Let users optionally derive bulk statistics of the data points belonging to each feature #293

JuliaKukulies · 2023-06-05T20:52:39Z

Finally a PR that solves #153 by implementing an optional extraction of statistics on the data points belonging to each feature. This is done in the segmentation step and produces additional columns in the segmentation output dataframe, if called by the user.

Added tests and updated example notebook and documentation accordingly.

As discussed in #153, a follow-up on this after the transition to xarray will be to save not only the bulk statistics of features but to save the locations of all grid feature points. This is indirectly done in the mask files that can be combined with the actual data, but saving all feature data points would facilitate this analysis step for the user.

codecov · 2023-06-05T20:57:46Z

Codecov Report

Attention: 10 lines in your changes are missing coverage. Please review.

Comparison is base (f87ea1e) 55.75% compared to head (55f1d66) 56.35%.
Report is 2 commits behind head on RC_v1.5.x.

Additional details and impacted files

@@              Coverage Diff              @@
##           RC_v1.5.x     #293      +/-   ##
=============================================
+ Coverage      55.75%   56.35%   +0.59%     
=============================================
  Files             15       16       +1     
  Lines           3316     3384      +68     
=============================================
+ Hits            1849     1907      +58     
- Misses          1467     1477      +10

Flag	Coverage Δ
unittests	`56.35% <86.66%> (+0.59%)`	⬆️

Flags with carried forward coverage won't be shown. Click here to find out more.

Files	Coverage Δ
tobac/feature_detection.py	`84.21% <100.00%> (+0.26%)`	⬆️
tobac/segmentation.py	`92.81% <100.00%> (-0.02%)`	⬇️
tobac/utils/__init__.py	`100.00% <100.00%> (ø)`
tobac/utils/general.py	`70.94% <100.00%> (+0.09%)`	⬆️
tobac/utils/internal.py	`87.78% <100.00%> (+0.11%)`	⬆️
tobac/utils/bulk_statistics.py	`82.75% <82.75%> (ø)`

☔ View full report in Codecov by Sentry.
📢 Have feedback on the report? Share it here.

w-k-jones · 2023-06-05T22:06:33Z

Cool feature! Had a quick look through and it mostly looks good. Couple of questions/suggestions before I do a full review:

Can this be run offline? If we implement a function to call this offline (i.e. calculate stats for all features/segments that are previously detected) it might make for a nicer implementation in segmentation_timestep. I can see why this is also nice to include within the segmentation process as it removes the need for multiple loading for disk for large datasets.
Performance.
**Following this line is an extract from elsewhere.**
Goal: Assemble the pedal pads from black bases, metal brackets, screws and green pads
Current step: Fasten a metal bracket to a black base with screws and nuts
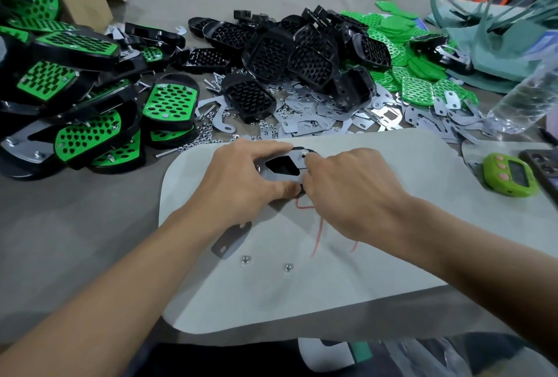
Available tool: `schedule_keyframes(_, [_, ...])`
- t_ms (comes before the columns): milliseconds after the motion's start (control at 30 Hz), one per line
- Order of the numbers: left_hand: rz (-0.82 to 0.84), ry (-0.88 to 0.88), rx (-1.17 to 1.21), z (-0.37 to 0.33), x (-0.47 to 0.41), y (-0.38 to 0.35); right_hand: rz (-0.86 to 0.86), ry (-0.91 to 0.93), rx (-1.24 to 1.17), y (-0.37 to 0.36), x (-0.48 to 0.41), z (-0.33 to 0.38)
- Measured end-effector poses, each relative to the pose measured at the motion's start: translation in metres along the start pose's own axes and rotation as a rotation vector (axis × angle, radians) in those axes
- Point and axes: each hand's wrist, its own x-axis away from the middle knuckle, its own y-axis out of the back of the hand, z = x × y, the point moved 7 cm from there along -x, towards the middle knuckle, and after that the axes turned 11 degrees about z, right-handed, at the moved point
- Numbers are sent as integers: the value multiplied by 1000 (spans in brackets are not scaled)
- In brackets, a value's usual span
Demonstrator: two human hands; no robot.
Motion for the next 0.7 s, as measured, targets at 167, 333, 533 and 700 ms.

How long does this take to run? Having a look, it loops over each feature and does a comparison to find each region individually, which can be quite slow. I have some faster alternatives for larger datasets that I can include if you're happy
Bulk statistics on feature detection. Can we add it in the same way?
Can we implement this in a way in which the user can supply a custom function to calculate over each segmented feature, rather than the current default statistics?

Most of these are beyond the scope of this PR, so more interesting thoughts raised by it than requirements!

Also segmentation_timestep is now 750 lines long 😬

JuliaKukulies · 2023-06-06T03:02:35Z

Thanks for the great feedback, @w-k-jones! I really like your suggestions and I think that most of them could actually be implemented as part of this PR. Given that this is for v1.6 we are not in a hurry, so I can work more on this with your input!

1. Can this be run offline? If we implement a function to call this offline (i.e. calculate stats for all features/segments that are previously detected) it might make for a nicer implementation in `segmentation_timestep`. I can see why this is also nice to include within the `segmentation` process as it removes the need for multiple loading for disk for large datasets.

Not entirely sure I understand what you mean here. Do you mean if it is possible to run as a postprocessing step rather than during the segmentation?

2. Performance. How long does this take to run? Having a look, it loops over each feature and does a comparison to find each region individually, which can be quite slow. I have some faster alternatives for larger datasets that I can include if you're happy

Note that we do the looping over features anyhow in the current code to get ncells. But you are right that it is not so effective to extract each feature from the segmentation mask per iteration. Yes, please provide me with some faster alternatives for this :)

3. Bulk statistics on feature detection. Can we add it in the same way?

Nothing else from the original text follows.